What the task asks: After finding the line with "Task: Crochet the" in the entries below, retype exactly each line from there through the line with "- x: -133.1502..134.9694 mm", including that final line.

Available data:
☆ ☆ ☆
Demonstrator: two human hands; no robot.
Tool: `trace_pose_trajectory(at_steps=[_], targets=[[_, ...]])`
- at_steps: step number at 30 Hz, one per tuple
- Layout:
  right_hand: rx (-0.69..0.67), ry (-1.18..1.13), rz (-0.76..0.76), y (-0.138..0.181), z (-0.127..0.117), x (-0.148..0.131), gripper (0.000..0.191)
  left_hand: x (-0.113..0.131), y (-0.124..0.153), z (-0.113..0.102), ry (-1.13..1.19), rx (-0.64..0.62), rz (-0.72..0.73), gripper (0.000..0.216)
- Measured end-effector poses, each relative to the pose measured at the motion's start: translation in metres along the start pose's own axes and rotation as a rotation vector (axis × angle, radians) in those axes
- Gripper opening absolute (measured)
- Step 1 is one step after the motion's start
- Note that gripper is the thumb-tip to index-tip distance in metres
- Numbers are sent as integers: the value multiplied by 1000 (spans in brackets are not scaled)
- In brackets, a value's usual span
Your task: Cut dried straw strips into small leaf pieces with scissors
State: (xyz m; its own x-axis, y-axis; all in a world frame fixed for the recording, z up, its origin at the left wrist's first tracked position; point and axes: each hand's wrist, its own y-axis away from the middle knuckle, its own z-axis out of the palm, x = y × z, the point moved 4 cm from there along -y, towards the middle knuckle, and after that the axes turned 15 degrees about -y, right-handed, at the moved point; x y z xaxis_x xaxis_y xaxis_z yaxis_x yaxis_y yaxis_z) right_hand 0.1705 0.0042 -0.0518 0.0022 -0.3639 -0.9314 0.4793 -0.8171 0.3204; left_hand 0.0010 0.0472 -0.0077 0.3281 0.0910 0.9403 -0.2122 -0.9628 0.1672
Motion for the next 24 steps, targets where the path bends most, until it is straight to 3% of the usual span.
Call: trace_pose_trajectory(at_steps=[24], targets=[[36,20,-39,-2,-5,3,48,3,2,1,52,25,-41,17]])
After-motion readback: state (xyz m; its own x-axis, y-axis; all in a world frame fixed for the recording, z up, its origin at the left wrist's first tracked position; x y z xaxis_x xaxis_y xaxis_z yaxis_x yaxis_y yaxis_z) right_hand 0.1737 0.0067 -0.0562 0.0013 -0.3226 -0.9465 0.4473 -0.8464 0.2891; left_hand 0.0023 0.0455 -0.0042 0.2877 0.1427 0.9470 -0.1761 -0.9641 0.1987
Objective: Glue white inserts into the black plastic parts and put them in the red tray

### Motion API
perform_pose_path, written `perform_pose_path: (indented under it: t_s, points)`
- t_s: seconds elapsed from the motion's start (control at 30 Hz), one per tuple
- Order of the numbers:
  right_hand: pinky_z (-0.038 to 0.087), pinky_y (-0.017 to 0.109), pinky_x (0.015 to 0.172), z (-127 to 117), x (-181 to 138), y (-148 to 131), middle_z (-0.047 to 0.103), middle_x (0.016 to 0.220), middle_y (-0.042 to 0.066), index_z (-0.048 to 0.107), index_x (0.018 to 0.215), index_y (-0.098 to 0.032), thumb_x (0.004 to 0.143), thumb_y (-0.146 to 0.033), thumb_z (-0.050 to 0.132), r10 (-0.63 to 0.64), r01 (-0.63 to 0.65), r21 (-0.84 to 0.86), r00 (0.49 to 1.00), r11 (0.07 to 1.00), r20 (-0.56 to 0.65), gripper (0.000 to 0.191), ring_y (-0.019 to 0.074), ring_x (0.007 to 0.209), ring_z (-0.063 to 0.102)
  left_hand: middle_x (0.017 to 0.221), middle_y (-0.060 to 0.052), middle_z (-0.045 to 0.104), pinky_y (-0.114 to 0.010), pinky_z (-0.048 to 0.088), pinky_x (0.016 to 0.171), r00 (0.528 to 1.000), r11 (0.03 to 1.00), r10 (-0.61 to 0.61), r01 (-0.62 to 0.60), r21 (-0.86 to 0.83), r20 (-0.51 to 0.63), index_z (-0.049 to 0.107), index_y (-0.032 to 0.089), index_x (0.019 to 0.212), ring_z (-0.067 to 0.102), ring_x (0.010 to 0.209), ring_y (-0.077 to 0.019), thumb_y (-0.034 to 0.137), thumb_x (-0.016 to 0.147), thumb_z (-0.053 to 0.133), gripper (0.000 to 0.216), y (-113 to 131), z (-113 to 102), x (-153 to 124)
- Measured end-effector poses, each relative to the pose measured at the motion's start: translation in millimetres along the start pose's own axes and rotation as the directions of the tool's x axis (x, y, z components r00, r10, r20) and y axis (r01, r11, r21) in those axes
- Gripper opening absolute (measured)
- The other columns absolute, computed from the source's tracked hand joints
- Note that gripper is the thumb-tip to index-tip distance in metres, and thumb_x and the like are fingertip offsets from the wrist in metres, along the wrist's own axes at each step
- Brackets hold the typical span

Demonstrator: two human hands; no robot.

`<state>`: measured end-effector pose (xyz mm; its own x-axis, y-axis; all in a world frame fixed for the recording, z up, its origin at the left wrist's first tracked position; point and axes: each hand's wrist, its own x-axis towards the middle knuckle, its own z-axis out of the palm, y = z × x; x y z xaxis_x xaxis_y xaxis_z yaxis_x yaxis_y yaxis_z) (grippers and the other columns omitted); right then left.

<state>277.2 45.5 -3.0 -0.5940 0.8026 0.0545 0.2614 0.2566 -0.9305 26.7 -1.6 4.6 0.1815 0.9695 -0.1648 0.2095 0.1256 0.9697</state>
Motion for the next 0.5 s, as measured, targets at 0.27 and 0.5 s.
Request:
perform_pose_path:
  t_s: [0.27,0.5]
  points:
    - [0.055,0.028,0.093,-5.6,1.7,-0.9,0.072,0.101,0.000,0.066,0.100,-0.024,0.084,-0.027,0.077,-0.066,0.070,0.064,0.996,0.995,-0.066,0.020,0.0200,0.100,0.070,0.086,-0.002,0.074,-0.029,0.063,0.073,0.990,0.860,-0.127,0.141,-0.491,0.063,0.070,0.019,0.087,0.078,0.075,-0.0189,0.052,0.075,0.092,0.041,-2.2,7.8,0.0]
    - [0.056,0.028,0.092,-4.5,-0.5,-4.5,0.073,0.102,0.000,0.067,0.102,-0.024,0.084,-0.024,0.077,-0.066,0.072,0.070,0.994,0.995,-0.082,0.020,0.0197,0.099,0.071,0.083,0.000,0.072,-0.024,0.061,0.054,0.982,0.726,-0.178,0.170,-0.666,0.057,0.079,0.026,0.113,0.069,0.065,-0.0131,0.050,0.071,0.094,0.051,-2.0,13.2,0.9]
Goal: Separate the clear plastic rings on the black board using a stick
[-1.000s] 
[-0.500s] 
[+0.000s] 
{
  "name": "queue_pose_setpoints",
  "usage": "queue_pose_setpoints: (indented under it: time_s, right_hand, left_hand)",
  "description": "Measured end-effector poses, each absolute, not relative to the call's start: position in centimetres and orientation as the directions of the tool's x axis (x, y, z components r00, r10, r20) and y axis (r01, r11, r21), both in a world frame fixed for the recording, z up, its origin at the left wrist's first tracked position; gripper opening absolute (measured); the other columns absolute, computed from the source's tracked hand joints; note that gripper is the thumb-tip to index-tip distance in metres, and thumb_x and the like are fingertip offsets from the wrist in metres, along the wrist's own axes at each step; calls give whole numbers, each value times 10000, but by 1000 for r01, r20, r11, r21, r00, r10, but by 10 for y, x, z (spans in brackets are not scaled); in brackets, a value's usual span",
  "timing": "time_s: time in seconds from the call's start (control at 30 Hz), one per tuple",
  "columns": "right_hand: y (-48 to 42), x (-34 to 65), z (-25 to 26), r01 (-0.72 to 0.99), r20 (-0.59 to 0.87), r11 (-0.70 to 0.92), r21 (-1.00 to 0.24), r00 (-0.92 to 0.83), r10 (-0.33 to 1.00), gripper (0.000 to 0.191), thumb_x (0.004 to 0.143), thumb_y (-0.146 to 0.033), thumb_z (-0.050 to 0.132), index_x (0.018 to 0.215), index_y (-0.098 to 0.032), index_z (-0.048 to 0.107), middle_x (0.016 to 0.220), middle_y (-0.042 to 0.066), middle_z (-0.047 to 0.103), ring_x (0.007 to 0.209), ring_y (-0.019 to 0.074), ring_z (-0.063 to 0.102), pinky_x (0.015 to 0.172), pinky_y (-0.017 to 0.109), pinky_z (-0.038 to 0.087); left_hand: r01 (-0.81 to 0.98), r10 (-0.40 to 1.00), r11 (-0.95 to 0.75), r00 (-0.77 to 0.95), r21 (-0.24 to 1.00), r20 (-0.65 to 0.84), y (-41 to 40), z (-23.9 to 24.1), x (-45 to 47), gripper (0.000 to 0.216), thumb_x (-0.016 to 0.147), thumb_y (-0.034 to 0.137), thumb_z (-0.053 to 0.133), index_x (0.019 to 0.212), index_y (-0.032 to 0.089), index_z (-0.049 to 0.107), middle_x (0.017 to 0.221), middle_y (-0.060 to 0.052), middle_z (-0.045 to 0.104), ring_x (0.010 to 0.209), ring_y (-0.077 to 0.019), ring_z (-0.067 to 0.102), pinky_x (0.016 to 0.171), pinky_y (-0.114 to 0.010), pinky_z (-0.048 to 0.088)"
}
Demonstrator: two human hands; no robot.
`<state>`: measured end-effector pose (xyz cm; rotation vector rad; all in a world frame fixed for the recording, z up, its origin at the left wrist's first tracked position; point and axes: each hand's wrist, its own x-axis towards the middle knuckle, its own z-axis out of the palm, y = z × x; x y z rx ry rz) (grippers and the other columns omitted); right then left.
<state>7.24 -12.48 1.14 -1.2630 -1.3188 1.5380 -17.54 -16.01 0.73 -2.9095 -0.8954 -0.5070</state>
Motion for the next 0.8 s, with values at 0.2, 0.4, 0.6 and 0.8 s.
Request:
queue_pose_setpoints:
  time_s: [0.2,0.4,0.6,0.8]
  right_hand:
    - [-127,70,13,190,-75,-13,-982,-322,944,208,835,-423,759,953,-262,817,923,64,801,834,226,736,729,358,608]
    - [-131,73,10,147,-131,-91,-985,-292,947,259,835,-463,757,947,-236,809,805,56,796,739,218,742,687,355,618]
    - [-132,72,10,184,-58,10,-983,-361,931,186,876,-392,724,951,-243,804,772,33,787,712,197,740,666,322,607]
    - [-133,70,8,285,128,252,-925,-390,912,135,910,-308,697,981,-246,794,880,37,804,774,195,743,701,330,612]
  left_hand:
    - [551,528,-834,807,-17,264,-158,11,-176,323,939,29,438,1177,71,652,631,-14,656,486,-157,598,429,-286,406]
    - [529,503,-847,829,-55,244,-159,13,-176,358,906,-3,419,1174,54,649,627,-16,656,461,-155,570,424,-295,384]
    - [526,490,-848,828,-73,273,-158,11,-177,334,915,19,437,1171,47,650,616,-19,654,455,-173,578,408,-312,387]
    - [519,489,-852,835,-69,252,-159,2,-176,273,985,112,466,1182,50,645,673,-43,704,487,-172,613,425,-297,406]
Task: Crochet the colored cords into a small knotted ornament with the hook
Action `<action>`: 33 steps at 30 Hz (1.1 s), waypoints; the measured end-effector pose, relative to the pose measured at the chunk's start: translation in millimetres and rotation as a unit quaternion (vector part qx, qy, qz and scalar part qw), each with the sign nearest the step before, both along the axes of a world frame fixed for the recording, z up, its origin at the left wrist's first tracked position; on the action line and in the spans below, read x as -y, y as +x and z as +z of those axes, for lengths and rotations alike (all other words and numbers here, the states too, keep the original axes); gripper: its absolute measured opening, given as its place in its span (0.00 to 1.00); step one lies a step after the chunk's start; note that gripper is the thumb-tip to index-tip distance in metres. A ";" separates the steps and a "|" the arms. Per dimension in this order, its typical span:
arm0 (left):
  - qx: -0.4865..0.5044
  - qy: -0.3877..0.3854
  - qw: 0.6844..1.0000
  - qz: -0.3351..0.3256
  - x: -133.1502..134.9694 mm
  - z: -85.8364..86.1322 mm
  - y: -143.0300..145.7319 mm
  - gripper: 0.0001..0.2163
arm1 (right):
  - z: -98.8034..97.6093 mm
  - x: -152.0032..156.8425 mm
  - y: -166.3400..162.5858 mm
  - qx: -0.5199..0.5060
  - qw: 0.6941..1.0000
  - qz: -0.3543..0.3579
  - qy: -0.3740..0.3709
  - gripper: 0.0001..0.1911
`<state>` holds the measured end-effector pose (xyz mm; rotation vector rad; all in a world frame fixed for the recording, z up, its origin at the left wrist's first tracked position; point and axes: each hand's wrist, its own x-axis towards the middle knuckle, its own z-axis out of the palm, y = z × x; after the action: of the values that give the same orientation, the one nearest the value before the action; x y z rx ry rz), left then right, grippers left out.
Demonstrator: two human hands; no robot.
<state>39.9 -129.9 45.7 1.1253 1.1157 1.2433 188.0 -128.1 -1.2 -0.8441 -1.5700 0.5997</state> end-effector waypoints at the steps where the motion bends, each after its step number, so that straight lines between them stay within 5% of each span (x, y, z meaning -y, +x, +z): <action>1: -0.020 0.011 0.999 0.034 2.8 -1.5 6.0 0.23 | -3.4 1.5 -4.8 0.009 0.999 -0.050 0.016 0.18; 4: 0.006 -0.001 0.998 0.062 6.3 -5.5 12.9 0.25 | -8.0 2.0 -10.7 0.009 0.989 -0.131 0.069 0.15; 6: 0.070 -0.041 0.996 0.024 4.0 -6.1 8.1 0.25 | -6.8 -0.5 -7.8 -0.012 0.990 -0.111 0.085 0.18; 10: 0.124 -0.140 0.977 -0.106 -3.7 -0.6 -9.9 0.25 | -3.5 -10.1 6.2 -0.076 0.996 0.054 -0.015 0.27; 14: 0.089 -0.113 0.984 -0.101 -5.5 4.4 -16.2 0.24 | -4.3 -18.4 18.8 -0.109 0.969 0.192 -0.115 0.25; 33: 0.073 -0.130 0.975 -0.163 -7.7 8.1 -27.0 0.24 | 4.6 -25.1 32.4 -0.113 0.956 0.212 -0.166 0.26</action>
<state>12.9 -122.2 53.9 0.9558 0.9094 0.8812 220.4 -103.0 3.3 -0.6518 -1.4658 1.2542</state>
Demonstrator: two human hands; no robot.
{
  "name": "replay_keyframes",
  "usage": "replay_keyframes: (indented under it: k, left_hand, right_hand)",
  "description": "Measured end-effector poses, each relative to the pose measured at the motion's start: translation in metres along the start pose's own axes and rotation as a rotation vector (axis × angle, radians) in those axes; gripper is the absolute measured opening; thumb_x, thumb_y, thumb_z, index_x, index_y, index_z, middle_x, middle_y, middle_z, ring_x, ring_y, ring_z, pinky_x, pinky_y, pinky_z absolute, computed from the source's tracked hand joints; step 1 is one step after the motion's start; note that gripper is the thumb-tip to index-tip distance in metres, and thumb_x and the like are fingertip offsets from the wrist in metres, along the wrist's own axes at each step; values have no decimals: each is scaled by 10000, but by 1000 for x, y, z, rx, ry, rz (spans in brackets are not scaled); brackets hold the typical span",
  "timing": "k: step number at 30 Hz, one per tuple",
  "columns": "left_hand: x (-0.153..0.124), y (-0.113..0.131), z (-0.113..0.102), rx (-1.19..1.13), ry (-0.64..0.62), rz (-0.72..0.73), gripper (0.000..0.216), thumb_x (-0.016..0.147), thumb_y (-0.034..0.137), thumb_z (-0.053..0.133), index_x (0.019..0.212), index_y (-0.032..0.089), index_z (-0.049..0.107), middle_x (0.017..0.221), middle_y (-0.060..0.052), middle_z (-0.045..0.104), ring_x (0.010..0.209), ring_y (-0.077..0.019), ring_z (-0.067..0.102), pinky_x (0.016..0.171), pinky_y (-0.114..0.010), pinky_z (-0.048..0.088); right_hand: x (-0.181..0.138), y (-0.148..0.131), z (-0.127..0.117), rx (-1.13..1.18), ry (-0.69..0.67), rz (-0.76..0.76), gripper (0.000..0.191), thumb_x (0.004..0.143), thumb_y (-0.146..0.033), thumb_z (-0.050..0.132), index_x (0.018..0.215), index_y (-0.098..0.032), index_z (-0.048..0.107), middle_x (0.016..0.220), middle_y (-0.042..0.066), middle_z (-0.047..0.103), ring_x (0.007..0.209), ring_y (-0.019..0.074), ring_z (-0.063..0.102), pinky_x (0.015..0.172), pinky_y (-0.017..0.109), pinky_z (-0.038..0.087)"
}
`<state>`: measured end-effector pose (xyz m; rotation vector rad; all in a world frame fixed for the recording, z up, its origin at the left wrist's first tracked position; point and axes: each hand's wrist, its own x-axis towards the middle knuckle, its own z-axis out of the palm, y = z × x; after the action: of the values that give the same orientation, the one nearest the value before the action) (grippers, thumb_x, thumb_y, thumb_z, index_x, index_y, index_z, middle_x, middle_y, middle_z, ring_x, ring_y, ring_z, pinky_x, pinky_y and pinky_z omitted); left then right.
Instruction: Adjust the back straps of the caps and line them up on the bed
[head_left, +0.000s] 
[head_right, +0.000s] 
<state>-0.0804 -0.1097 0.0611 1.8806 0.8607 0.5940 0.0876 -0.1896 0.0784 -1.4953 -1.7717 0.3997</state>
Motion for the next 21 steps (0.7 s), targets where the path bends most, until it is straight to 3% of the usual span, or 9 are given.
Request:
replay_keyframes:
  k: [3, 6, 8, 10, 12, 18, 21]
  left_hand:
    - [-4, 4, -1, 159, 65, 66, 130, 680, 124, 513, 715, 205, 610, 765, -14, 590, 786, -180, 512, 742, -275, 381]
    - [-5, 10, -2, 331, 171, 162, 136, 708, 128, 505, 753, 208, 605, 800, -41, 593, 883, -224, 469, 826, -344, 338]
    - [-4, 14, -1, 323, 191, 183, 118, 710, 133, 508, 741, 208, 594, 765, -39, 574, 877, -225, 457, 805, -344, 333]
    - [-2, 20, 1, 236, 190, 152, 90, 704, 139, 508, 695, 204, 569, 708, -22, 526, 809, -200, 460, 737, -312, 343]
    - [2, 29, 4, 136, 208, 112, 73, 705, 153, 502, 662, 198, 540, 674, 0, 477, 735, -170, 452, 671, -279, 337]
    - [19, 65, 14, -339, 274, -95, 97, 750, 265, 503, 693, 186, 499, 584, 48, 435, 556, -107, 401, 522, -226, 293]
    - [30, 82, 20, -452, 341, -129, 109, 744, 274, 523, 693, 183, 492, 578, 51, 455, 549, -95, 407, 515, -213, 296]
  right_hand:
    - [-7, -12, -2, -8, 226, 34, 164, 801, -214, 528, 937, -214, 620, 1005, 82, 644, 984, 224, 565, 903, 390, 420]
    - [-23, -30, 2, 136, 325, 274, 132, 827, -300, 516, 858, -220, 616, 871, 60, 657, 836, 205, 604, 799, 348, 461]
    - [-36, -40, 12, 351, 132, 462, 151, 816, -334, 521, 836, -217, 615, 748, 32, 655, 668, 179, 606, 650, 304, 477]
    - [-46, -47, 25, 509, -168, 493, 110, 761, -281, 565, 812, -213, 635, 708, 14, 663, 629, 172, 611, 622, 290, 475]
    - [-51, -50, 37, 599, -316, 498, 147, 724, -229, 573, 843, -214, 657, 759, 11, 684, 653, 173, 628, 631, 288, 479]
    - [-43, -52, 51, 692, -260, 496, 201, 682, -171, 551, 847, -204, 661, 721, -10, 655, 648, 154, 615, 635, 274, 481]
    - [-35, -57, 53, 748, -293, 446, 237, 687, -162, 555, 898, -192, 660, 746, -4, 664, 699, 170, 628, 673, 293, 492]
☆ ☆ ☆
Result of the exercise:
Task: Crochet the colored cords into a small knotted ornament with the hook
Action `<action>`: 33 steps at 30 Hz (1.1 s), waypoints; the measured end-effector pose, relative to the pose measured at the chunk's start: translation in millimetres and rotation as a unit quaternion (vector part qx, qy, qz and scalar part qw), each with the sign nearest the step before, both along the axes of a world frame fixed for the recording, z up, its origin at the left wrist's first tracked position; on the action line and in the spans below, read x as -y, y as +x and z as +z of those axes, for lengths and rotations alike (all other words and numbers here, the states too, keep the original axes); gripper: its absolute measured opening, given as its place in its span (0.00 to 1.00); step one lies a step after the chunk's start; note that gripper is the thumb-tip to index-tip distance in metres. A ";" separates the steps and a "|" the arms. Per dimension in this order, its typical span:
arm0 (left):
  - qx: -0.4865..0.5044
  - qy: -0.3877..0.3854
  - qw: 0.6844..1.0000
  - qz: -0.3351..0.3256
  - x: -133.1502..134.9694 mm

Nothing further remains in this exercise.